Andrew Evertitt, one of Hoedspruit Endangered Species Centre’s (HESC) game rangers, snapped this unusual visitor at the centre’s ‘vulture restaurant’ recently.
The great white pelican, or Pelecanus onocrotalus for all those latin speaking ornithologists, is most commonly found in Africa’s swamps and lakes. The most unique feature of this prehistoric bird is its huge bill, which has a pouch underneath it where it stores food. Although it’s found in many areas across east Africa, breeding usually only occurs on Lake Elementeita. During breeding season as many as 45,000 birds can crowd together on the water at any one time, which makes for an absolutely breathtaking sight.
The great white pelican is one of the largest flying birds in the world. It has a wingspan of nearly three meters and can weigh up to 10kg. And although it can be quite clumsy on land, on water and in the air it is nothing short of grace in motion.
Sedentary populations are found year-round in Africa, whereas migratory populations are found from eastern Europe to Kazakstan during the breeding season. In the winter time they move to north-east Africa, from Iraq all the way to north India.
Because of over fishing in certain areas white pelicans are forced to fly long distances to find food, which is more than likely how our visitor ended up at the centre.

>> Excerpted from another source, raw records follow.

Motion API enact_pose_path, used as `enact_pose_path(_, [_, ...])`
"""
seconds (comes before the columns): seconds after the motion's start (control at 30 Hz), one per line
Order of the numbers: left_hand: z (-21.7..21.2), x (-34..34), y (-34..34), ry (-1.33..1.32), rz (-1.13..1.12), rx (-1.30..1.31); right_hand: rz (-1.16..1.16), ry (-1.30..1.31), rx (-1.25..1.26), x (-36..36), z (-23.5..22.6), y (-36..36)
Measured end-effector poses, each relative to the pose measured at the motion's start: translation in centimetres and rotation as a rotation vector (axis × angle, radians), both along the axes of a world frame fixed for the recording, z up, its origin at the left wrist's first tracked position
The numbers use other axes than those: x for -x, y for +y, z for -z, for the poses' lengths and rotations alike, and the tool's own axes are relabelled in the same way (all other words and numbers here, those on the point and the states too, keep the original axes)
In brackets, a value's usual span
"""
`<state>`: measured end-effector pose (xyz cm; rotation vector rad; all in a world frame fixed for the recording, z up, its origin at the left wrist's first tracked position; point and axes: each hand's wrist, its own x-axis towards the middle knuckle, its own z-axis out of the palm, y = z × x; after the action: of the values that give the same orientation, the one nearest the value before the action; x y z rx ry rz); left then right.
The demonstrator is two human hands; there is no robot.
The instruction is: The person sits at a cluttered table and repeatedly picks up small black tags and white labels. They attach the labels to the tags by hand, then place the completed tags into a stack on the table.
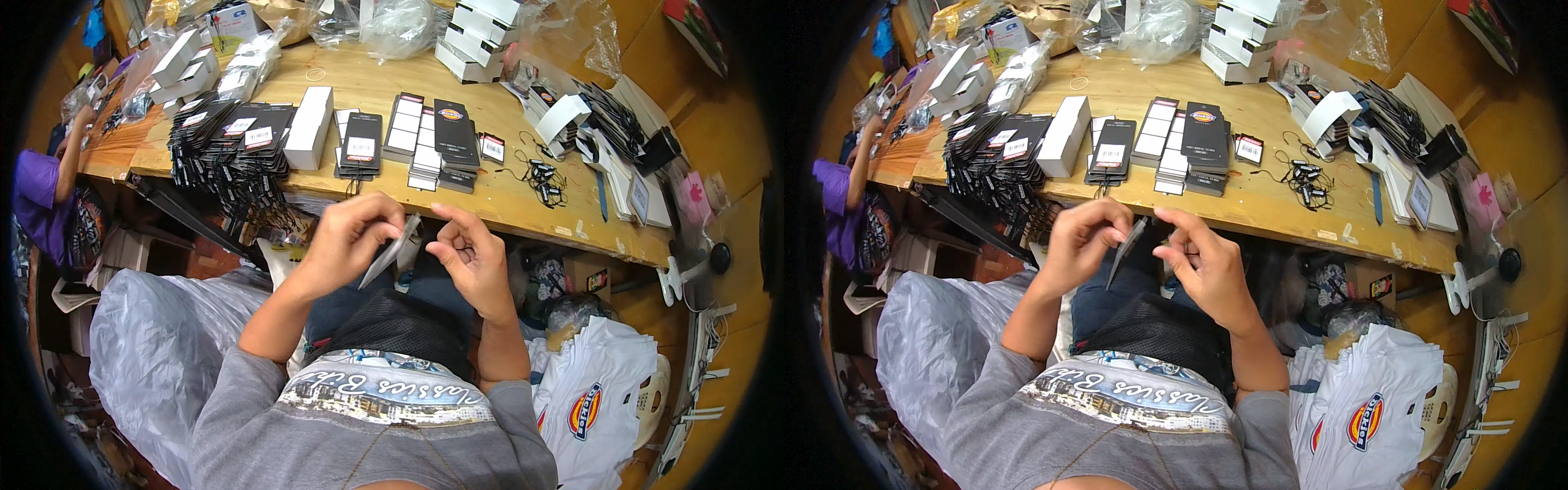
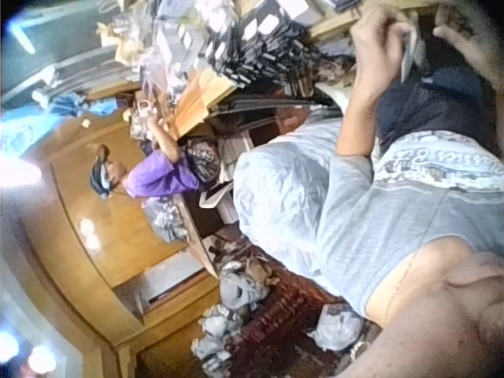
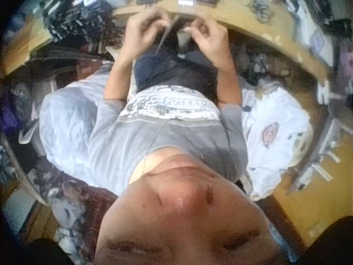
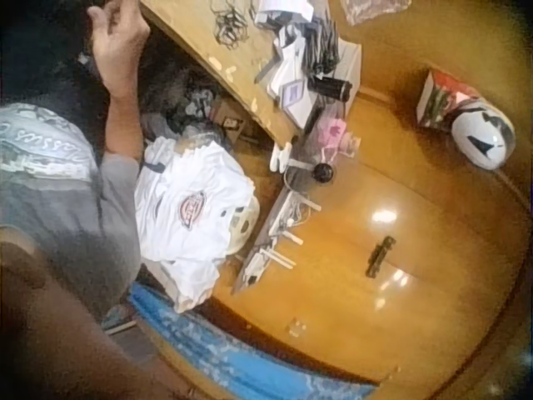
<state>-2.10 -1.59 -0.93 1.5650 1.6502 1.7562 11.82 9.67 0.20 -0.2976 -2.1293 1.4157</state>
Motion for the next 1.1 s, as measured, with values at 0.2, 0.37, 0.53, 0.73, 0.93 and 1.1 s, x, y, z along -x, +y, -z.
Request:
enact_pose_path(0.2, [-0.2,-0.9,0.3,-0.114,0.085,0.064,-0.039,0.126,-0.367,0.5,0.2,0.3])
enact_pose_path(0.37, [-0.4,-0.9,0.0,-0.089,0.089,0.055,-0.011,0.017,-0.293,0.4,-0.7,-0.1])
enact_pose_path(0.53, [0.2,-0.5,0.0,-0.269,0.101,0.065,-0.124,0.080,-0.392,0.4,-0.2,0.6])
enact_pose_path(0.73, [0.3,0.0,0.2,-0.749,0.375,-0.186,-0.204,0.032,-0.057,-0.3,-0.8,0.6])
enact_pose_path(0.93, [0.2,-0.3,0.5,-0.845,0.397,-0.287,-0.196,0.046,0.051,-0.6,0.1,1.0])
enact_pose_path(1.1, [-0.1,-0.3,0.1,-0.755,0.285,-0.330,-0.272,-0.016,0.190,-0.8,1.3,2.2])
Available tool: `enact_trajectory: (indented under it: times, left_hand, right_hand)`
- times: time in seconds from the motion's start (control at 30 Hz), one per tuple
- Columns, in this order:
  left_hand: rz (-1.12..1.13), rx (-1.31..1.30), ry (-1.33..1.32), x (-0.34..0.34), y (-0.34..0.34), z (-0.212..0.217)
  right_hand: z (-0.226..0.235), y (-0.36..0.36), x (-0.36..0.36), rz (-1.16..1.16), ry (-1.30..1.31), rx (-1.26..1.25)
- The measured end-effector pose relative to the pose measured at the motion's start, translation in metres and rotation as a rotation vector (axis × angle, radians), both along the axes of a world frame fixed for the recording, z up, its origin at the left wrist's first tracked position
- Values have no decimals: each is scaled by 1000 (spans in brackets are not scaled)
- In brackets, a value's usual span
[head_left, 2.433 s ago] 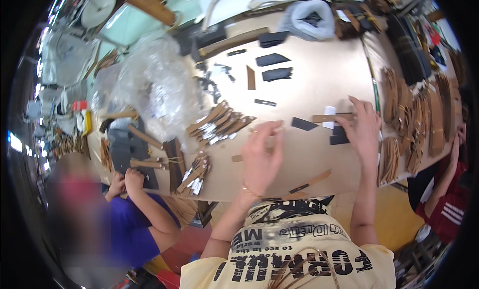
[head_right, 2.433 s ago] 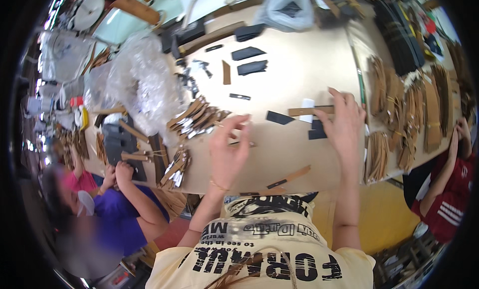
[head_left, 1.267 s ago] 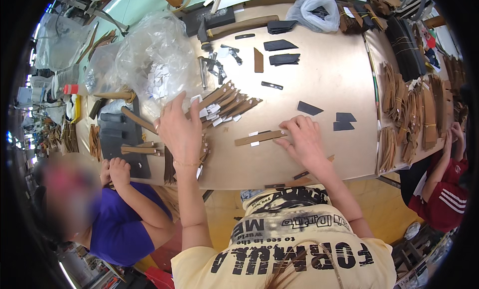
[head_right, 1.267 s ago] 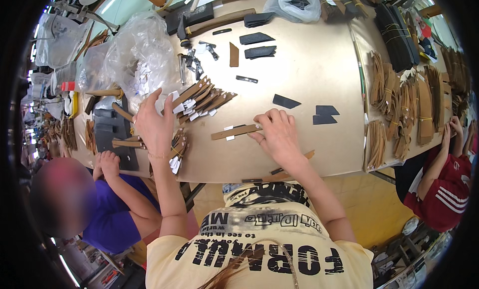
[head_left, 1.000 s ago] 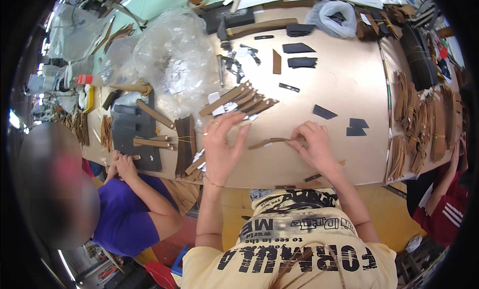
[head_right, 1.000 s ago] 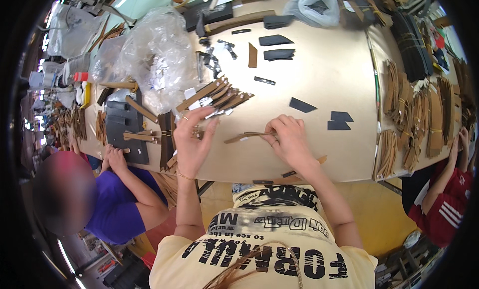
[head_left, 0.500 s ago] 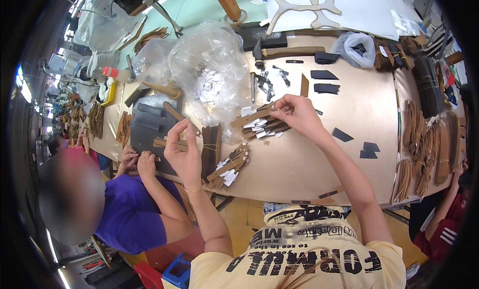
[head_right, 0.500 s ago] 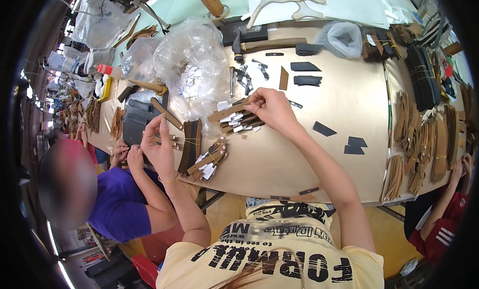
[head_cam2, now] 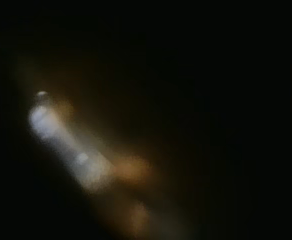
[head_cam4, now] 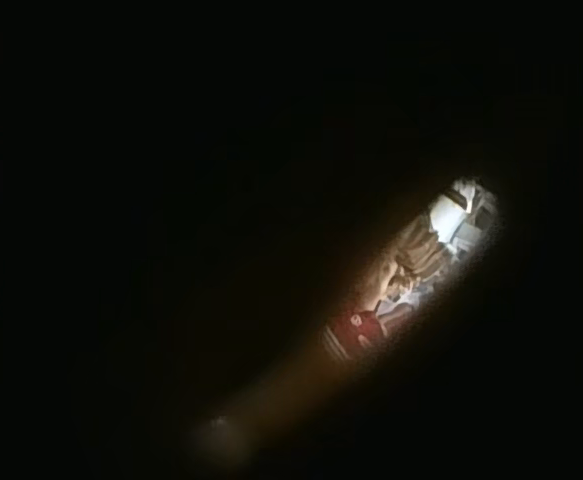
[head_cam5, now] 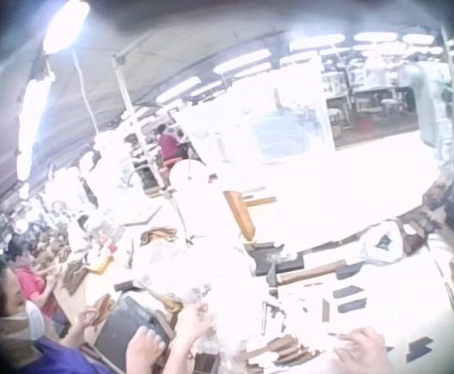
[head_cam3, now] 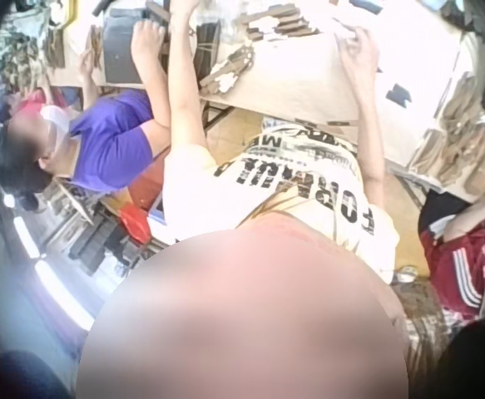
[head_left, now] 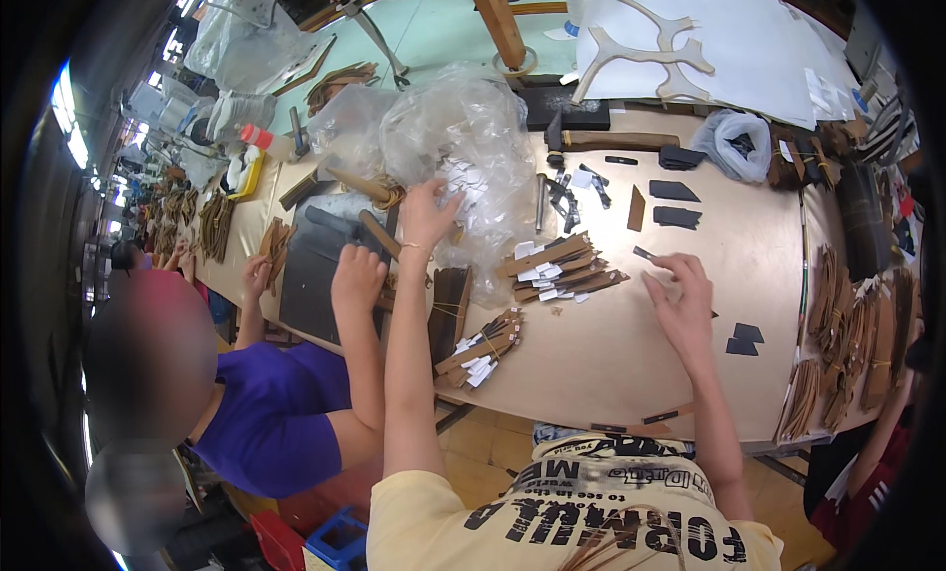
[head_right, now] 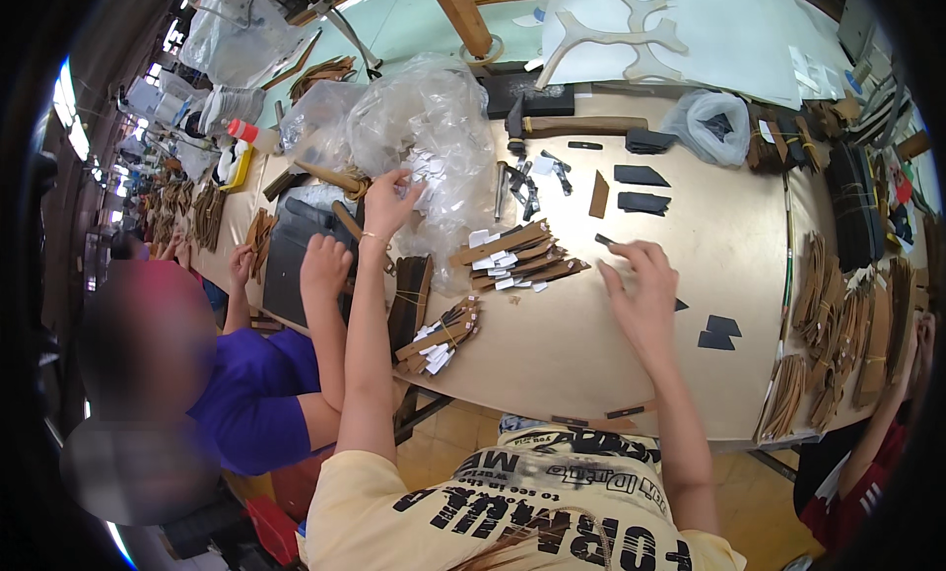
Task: The person repeatedly picks small black and tan leather pieces from a table, aligns them, and places them into a growing stack. The person also handles a plastic bag and a rubber band, then bundles the stack and places it on the table.
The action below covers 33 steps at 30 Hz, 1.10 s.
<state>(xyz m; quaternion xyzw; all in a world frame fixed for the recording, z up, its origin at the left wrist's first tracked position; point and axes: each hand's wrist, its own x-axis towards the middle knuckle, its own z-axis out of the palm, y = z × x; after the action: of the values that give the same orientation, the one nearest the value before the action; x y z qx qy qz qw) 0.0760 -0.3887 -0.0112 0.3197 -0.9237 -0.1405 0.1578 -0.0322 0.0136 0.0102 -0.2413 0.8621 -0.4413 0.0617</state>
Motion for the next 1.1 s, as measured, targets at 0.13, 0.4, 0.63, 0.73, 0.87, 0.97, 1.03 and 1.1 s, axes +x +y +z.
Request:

Nothing goes to waste at HESC. The bones that aren’t eaten by the predators are collected and deposited in the ‘vulture restaurant’. This is a designated area where fresh meat, as well as carcasses of domestic livestock or wild mammals, is put out for vultures and other scavengers. These feeding areas contribute significantly to the survival of the birds, especially during periods of food scarcity or when young birds fledge.